Thanks, I no longer have the loft - within a couple of months I had progressed to a larger one but I did keep the sputnik.

I too had some Houdinis. As you can see, from the photo of the interior of th esputnik, at either side of the traps I put in an extra dowel as the birds were climbing up the side mesh and then through the popholes. The height of the angle from the floor _was_ 11 1/2" but I had to increase it to 12 1/2" by putting a baton across the bottom of the pop holes to stop the escapes.
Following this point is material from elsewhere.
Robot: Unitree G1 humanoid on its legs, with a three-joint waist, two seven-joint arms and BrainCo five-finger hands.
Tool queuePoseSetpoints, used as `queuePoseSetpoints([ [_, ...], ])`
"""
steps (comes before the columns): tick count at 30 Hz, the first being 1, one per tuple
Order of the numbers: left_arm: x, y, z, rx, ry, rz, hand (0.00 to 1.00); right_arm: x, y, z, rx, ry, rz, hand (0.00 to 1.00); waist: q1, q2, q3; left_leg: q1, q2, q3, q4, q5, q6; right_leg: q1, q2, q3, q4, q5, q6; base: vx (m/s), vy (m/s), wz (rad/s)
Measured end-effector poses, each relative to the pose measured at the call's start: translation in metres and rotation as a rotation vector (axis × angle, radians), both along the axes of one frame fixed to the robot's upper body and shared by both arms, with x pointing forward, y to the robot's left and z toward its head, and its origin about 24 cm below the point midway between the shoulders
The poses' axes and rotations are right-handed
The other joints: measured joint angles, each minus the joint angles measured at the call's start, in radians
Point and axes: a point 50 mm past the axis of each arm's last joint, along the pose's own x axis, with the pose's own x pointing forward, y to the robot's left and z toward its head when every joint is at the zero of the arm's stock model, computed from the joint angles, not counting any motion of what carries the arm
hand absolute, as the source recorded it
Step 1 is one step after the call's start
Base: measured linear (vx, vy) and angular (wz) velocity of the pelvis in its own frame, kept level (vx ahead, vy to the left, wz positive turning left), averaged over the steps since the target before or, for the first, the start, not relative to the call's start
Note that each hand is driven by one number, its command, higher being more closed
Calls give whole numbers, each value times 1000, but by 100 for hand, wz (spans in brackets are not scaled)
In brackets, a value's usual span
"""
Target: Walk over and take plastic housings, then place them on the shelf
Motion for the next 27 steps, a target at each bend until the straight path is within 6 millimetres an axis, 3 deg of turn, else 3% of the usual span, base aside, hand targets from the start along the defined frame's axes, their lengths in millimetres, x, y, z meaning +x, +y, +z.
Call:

The gap between the dowelling is 4 1/4".. Hope this is of some help.


----------



## pigeonpoo (Sep 16, 2005)

mookeeman said:


> what about ventilation?


The sputnik does provide some ventilation but, ideally, you want a good airflow in at the bottom of the loft and out at the top.


----------



## adamant (Apr 16, 2009)

some changes


----------



## adamant (Apr 16, 2009)

will these perches work? also some more changes i made..


----------



## Jay3 (May 4, 2008)

Yes. The perches are better. But are you putting the narrow side up, or the wider side up. The wider side up would be the best way. It's looking good. I don't know where you are located, but in the colder climates, the wider perches are better, as the bird can sort of cover his feet with his feathers and keep them warm in the cold weather. The wider the perch, the better anyway, as he can lay down and get much more comfortable.


----------



## adamant (Apr 16, 2009)

new jersey.... i was going to install them just as u see them . should i spin them?


----------



## Jay3 (May 4, 2008)

I would definately put the wider side up. Your birds will thank you for it. Especially during the cold months of winter. It is looking great though. Please keep sharing the pictures. You're doing a great job.


----------



## adamant (Apr 16, 2009)

so what u are saying is to turn them so they perch on the thiner side?


----------



## Jay3 (May 4, 2008)

No. They should perch on the wider side. Are the boards that they are on, going to run across in the loft, or up and down?


----------



## Jay3 (May 4, 2008)

Like this. I used 2X4's


----------



## adamant (Apr 16, 2009)

got ya.. rum horizontally.. i need to come up with a small rain gutter for the front.


----------



## klondike goldie (Apr 20, 2009)

You can put up a rain gutter for you, but the birds love the rain...they'll get out in the rain every chance they get.


----------



## Jay3 (May 4, 2008)

Well, they may like the rain, but a rain gutter is a good idea for when it rains hard and is coming down off the roof in torrents. Helps keep it out of the loft.


----------



## adamant (Apr 16, 2009)

compleated


----------



## Jay3 (May 4, 2008)

That's really cute. Do you have any windows or small openings high up on the sides or anything for ventilation? The perches are great, and the V-perch under them will catch poops, yet they will have a comfortable perch.


----------



## RodSD (Oct 24, 2008)

Damn nice loft! Congrats!


----------



## RodSD (Oct 24, 2008)

pigeonpoo,

Thanks for the measurements! Surprisingly we almost have the same measurements! Only about 0.5" difference. LOL!


----------



## pigeonpoo (Sep 16, 2005)

You are very welcome Rod.
Are your birds still mamaging to escape? Since I added the lat at the bottom of the drop holes I seem to have solved the problem.


----------



## RodSD (Oct 24, 2008)

My 3 smartest birds still escapes, but the rest don't. One of the smartest bird is a hawk survivor and was able to come home after 4 days missing with talon injuries (chest and wings). It was his first time out from the loft, took perhaps short circle, then hawk chased him. How he found my loft is beyond me. Because of that I am not worried about that guy. The other smart bird is his mate. And their child seems pretty smart, too. I am ok with that as long as they are the only ones that can figure it out. If my dumb birds can escape, then there is definitely a design flaw. Even my new birds that I am trying to resettle can't escape unlike last time when I lost 2 new birds the first week I got them.


----------



## mr squeaks (Apr 14, 2005)

My 2 cents:

Certainly agree about the hardware cloth!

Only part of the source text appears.